## WHAT TO PRODUCE
Give back only the lines in the records below from the one with "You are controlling" to the one with "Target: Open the", both inclusive, word for word.

## MATERIAL FOR THIS TASK
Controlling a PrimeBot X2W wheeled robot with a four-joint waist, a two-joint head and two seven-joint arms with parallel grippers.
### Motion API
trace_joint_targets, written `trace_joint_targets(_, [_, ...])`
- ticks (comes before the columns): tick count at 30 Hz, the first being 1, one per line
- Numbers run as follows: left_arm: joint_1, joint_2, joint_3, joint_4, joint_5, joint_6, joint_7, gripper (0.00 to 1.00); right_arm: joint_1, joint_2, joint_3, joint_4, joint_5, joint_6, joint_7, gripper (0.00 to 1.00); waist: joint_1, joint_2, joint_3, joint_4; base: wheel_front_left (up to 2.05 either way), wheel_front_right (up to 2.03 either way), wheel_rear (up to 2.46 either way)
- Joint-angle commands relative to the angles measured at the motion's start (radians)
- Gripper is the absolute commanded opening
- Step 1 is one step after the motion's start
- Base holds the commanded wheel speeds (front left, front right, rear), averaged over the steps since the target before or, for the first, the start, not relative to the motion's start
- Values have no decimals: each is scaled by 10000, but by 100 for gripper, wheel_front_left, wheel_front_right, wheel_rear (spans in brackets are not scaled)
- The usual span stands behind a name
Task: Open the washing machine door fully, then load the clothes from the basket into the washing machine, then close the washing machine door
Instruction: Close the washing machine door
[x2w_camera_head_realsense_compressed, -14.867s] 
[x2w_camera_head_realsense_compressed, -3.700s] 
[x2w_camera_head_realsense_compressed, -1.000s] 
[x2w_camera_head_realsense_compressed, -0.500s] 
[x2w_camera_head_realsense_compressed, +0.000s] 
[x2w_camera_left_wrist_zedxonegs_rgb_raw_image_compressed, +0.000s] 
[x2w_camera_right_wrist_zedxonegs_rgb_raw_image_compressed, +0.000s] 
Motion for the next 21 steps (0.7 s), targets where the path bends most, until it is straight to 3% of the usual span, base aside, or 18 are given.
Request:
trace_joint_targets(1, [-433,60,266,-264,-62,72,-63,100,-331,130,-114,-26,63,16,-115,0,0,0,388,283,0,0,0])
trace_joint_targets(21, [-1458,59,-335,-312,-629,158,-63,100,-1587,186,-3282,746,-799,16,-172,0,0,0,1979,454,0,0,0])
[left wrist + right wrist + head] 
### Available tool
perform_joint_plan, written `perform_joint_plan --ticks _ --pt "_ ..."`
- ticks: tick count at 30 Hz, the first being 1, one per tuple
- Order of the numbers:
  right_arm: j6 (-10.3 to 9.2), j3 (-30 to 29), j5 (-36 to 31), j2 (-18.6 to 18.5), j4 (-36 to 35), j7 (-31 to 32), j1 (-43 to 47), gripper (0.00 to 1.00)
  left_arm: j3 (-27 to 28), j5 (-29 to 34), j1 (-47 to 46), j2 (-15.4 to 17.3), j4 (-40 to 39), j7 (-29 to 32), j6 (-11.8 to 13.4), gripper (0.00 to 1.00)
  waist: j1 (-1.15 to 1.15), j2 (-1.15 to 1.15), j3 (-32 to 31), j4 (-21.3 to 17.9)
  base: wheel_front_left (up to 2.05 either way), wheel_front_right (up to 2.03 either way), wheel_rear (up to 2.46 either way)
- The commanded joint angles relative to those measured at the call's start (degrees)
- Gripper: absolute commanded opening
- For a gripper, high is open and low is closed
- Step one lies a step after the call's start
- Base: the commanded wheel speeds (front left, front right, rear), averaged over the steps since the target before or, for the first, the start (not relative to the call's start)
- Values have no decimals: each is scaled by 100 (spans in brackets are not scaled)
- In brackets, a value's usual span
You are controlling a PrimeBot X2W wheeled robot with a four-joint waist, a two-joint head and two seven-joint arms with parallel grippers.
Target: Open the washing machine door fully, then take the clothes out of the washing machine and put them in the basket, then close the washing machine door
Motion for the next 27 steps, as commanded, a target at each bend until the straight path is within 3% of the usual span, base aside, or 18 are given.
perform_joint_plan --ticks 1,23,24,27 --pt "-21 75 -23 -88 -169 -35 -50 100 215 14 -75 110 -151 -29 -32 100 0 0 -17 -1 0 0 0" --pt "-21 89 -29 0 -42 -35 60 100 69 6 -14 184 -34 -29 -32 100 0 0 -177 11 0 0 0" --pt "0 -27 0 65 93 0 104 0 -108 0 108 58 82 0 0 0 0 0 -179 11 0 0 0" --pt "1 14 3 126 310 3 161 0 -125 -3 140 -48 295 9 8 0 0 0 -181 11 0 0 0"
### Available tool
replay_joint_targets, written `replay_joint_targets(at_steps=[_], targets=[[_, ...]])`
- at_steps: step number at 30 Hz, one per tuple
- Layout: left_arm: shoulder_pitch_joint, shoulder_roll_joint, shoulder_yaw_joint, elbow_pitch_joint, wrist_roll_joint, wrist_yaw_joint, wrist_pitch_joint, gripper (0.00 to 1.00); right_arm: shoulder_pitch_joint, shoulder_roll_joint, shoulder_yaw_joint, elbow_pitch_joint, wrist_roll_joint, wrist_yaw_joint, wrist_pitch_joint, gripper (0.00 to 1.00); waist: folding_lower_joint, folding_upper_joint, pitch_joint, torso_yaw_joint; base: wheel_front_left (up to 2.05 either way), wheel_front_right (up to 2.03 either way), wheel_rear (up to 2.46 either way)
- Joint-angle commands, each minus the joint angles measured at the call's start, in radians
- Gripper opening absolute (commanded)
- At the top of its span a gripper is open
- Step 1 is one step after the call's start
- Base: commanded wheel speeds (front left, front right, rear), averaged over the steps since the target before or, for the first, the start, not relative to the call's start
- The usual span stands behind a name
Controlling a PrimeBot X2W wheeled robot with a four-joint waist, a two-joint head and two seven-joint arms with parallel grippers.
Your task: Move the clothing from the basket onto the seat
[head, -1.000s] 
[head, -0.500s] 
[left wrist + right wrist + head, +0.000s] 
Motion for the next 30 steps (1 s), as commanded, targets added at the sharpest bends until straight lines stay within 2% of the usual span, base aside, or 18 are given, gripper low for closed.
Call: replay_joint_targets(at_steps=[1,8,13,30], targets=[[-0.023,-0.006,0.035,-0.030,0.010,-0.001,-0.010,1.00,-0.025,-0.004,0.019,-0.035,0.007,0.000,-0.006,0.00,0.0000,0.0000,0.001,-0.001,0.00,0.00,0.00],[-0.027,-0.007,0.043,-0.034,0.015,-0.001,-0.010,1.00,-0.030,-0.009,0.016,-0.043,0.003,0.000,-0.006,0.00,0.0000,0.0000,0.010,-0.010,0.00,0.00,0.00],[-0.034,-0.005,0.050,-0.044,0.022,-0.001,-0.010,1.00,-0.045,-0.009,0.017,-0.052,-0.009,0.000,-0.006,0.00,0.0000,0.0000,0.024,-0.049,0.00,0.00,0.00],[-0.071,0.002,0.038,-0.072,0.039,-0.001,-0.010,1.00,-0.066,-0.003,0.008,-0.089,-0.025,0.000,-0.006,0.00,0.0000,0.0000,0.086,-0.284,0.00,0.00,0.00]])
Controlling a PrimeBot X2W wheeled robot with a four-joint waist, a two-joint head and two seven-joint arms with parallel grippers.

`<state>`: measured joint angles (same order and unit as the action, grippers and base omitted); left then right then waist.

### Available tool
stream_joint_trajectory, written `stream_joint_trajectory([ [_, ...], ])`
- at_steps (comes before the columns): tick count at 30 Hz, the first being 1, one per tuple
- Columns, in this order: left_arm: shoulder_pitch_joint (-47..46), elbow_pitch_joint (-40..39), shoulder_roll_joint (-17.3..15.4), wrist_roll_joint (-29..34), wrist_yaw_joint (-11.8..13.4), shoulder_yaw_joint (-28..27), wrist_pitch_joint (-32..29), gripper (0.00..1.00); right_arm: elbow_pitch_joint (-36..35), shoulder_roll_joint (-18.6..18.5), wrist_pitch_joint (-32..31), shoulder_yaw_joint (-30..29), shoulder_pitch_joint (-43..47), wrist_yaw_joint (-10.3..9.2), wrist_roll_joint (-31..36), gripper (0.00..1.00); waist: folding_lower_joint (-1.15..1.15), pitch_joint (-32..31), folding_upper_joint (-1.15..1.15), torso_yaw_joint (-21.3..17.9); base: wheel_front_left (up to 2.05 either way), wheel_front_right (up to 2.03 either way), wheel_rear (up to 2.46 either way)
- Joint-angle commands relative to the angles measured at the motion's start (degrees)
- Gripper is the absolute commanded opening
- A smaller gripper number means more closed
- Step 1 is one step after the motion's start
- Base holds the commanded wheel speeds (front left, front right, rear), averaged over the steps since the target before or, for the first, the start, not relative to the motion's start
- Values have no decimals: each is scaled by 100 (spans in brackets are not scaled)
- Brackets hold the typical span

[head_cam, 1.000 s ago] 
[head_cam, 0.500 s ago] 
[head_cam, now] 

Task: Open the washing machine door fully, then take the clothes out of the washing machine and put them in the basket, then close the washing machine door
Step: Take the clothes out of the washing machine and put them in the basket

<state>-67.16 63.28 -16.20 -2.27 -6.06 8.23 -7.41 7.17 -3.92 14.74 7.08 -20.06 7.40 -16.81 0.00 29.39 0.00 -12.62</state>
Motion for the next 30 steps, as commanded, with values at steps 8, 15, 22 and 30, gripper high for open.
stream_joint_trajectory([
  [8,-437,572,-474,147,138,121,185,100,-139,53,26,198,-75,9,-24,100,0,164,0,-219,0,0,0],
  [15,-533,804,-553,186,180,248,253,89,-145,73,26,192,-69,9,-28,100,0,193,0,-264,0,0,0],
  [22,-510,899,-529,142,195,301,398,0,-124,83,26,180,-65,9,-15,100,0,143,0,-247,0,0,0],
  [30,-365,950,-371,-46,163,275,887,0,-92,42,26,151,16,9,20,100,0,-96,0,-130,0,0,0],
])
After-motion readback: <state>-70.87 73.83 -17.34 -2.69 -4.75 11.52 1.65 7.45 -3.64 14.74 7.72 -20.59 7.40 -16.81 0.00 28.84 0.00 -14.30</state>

## RESPONSE FOR THIS EXERCISE
You are controlling a PrimeBot X2W wheeled robot with a four-joint waist, a two-joint head and two seven-joint arms with parallel grippers.
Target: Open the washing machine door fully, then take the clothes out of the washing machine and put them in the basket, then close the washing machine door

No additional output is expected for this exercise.